On March 4, BFIG said BPE executed the SPA, “but removed ALL of the annexures, and returned an incomplete document to BFIGroup.”
On March 5, BFIG again wrote to BPE to demand the execution of the SPA, along with the agreed Annexures in 2004 and reproduced by BPE on October 16, 2012, after the Supreme Court order.
In his response, Okoh dared BFIG to go ahead with its threat to commence contempt proceedings against him and BPE.
On March 11, Okoh asked BFIG to comply with the orders of the court by depositing the agreed $41 million, while “deliberations on the annexures should be deferred till both parties (BPE and BFIG) have complied with and executed the judgments of the Supreme Court and the Court of Appeal.”
“If the Bureau does not receive an executed copy of the mutual agreed Share Purchase Agreement, and payment of the agreed sum of $41 million, representing 10 percent of the bid price within 15 working days, the Bureau will consider itself as being no longer bound by the agreement,” Okoh said.

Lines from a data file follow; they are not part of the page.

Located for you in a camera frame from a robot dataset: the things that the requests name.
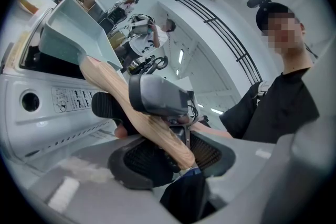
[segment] person
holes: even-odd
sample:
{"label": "person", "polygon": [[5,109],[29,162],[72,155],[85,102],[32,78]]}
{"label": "person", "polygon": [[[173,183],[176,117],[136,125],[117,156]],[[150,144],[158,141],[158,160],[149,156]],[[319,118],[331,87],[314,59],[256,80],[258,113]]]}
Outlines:
{"label": "person", "polygon": [[139,57],[151,54],[155,49],[162,47],[168,40],[167,33],[176,29],[174,21],[167,19],[166,24],[159,27],[155,24],[149,24],[152,31],[147,35],[141,35],[126,41],[120,45],[114,52],[117,57],[123,58],[121,72],[124,73],[132,61]]}
{"label": "person", "polygon": [[136,5],[139,0],[119,0],[114,4],[113,8],[121,8],[125,11],[125,14],[131,13],[134,10],[134,5]]}
{"label": "person", "polygon": [[295,133],[299,127],[318,118],[319,113],[302,76],[313,63],[305,48],[303,23],[287,6],[270,2],[256,15],[262,34],[268,38],[283,61],[283,72],[265,92],[258,82],[250,87],[238,104],[219,116],[227,132],[196,124],[194,130],[243,140],[277,143],[285,134]]}

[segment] white machine
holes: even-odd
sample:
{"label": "white machine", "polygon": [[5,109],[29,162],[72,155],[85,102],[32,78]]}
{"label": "white machine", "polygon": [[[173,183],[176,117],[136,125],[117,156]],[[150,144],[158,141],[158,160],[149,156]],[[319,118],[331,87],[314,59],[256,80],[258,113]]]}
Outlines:
{"label": "white machine", "polygon": [[38,44],[51,9],[39,11],[1,64],[1,139],[6,157],[29,162],[104,127],[91,98],[98,91],[79,67],[41,54]]}

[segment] black t-shirt
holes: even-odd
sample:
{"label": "black t-shirt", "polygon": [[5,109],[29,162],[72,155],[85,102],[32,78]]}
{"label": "black t-shirt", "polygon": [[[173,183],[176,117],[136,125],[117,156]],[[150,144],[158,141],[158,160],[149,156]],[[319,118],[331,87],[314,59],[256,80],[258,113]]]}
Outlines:
{"label": "black t-shirt", "polygon": [[276,143],[282,135],[318,118],[315,103],[301,78],[308,69],[281,74],[257,106],[260,82],[238,104],[219,116],[226,130],[243,140]]}

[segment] light fixture
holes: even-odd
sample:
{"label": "light fixture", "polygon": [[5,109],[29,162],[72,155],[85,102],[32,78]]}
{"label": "light fixture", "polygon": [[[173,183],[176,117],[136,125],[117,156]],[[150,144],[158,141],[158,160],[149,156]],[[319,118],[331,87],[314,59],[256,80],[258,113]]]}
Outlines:
{"label": "light fixture", "polygon": [[211,109],[213,112],[215,112],[215,113],[218,113],[218,114],[223,114],[224,112],[222,112],[222,111],[219,111],[219,110],[217,110],[217,109]]}
{"label": "light fixture", "polygon": [[182,59],[183,59],[183,55],[184,55],[184,51],[183,50],[180,50],[180,56],[179,56],[179,63],[181,63],[182,62]]}

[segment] round hole
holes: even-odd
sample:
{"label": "round hole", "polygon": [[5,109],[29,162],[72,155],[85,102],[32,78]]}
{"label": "round hole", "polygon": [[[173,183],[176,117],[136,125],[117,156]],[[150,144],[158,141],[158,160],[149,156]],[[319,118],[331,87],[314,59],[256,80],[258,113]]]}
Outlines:
{"label": "round hole", "polygon": [[22,106],[25,110],[33,112],[38,109],[40,105],[40,100],[36,94],[29,92],[26,93],[22,98]]}

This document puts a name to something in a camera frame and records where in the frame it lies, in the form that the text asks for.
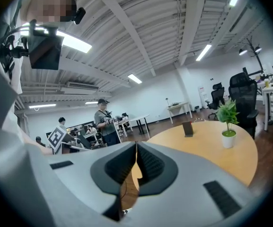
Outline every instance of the black cap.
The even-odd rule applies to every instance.
[[[101,98],[101,99],[98,100],[97,104],[101,104],[101,103],[105,103],[106,104],[107,102],[104,99]]]

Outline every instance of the wooden floor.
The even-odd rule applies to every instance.
[[[264,106],[262,102],[257,102],[257,109],[259,114],[256,118],[257,128],[255,134],[255,143],[258,151],[258,165],[255,176],[249,186],[254,195],[260,195],[267,191],[273,184],[273,125],[268,127],[268,132],[264,131]],[[196,118],[202,118],[208,120],[208,115],[211,113],[209,109],[202,109],[200,113],[192,113],[194,121]],[[173,124],[171,121],[164,120],[161,122],[149,124],[150,136],[154,136],[169,128],[181,125],[181,122],[191,120],[189,115],[180,115],[173,118]],[[148,136],[140,135],[136,128],[133,128],[133,132],[128,133],[128,137],[122,138],[122,141],[147,141]],[[133,206],[138,197],[138,191],[134,186],[131,173],[126,178],[126,183],[122,185],[122,207],[128,209]]]

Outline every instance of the cable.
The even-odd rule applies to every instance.
[[[127,182],[126,182],[126,180],[125,180],[125,183],[126,183],[126,191],[125,191],[125,193],[123,194],[123,196],[121,197],[121,199],[123,199],[123,197],[126,195],[126,193],[127,193]]]

Okoh said BPE would equally consider itself not contractually bound to BFIG if the balance of $369 million was not paid within 90 calendar days of the payment of $41million.
In its motion on notice, BFIG urged the court to enforce its order, as doing otherwise would allow BPE and Okoh to “continue in the scheme to unlawfully retain/hand over ALSCON to Dayson/UC RUSAL in patent disregard of the orders of specific performance and injunction decreed by the Supreme Court in July 2012.